Segment Start: SUPPLIED RECORDS
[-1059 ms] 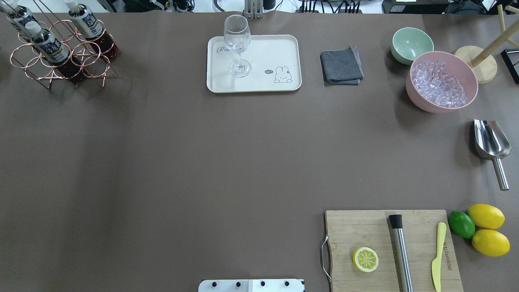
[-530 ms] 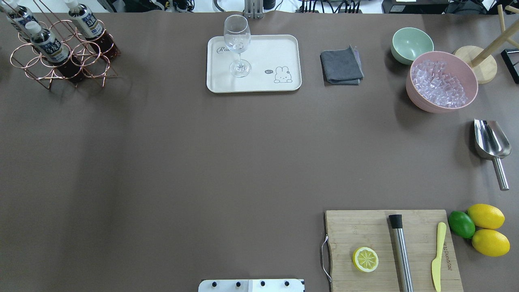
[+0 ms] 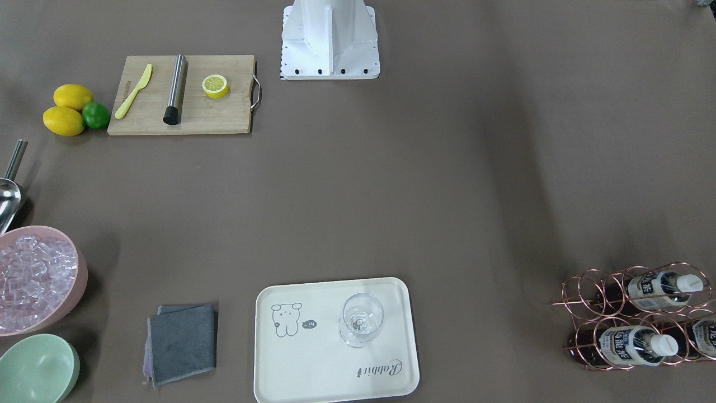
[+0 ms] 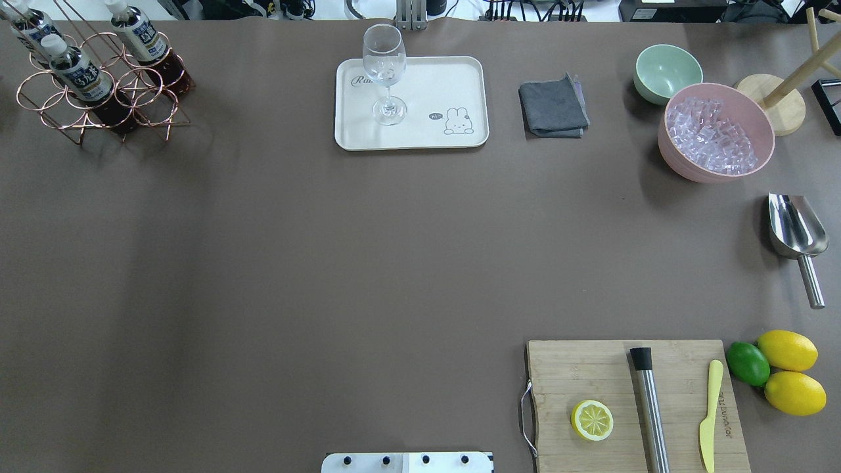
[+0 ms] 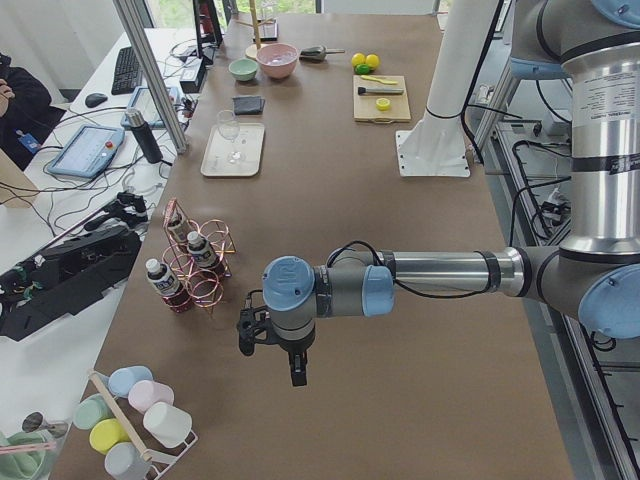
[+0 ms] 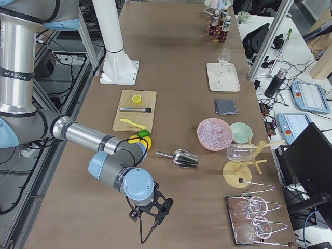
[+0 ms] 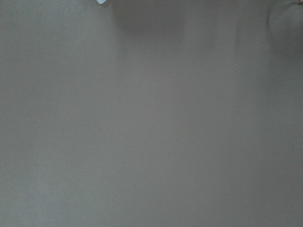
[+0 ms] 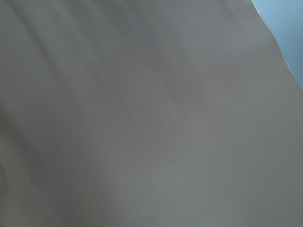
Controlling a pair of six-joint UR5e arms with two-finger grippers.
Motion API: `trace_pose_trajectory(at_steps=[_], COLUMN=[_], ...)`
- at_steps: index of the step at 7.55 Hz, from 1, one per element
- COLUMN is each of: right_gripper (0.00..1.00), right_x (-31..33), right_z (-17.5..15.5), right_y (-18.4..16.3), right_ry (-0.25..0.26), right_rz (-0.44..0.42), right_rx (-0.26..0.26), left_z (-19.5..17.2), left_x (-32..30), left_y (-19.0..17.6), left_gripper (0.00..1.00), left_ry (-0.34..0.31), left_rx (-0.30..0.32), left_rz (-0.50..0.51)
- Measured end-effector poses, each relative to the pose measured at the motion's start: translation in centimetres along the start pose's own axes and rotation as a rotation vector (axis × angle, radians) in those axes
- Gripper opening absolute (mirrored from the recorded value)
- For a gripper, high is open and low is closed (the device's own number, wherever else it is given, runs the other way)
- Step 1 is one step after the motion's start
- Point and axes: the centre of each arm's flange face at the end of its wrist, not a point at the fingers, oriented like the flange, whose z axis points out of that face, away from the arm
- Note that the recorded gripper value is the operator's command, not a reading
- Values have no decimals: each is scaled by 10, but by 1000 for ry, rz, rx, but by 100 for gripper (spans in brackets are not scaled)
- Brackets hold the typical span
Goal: Take tea from basket to plate
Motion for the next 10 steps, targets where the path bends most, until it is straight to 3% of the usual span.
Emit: trace_pose_trajectory(at_steps=[10], right_gripper=[100], right_x=[-12], right_z=[-4], right_y=[0], right_ry=[-16], right_rz=[-18], right_rx=[3], left_z=[-1], left_x=[1], left_y=[0], left_gripper=[98], left_ry=[0], left_rx=[2], left_rz=[2])
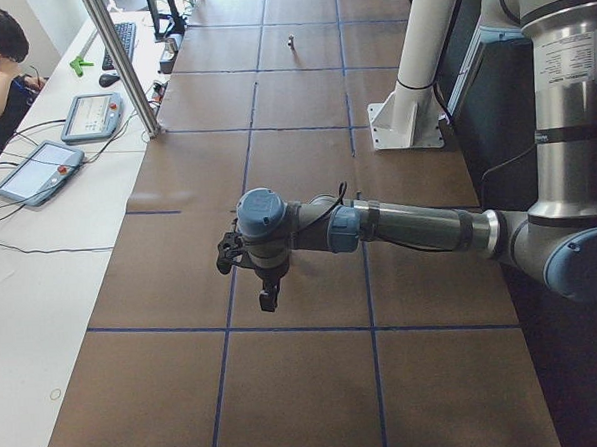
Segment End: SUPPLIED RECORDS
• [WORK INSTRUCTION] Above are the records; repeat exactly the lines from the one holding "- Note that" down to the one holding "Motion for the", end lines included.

• [RESPONSE]
- Note that the recorded gripper value is the operator's command, not a reading
- Values have no decimals: each is scaled by 10, but by 1000 for ry, rz, rx, but by 100 for gripper (spans in brackets are not scaled)
- Brackets hold the typical span
Goal: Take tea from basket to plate
Motion for the next 10 steps, targets where the path bends most, until it is straight to 3% of the usual span.

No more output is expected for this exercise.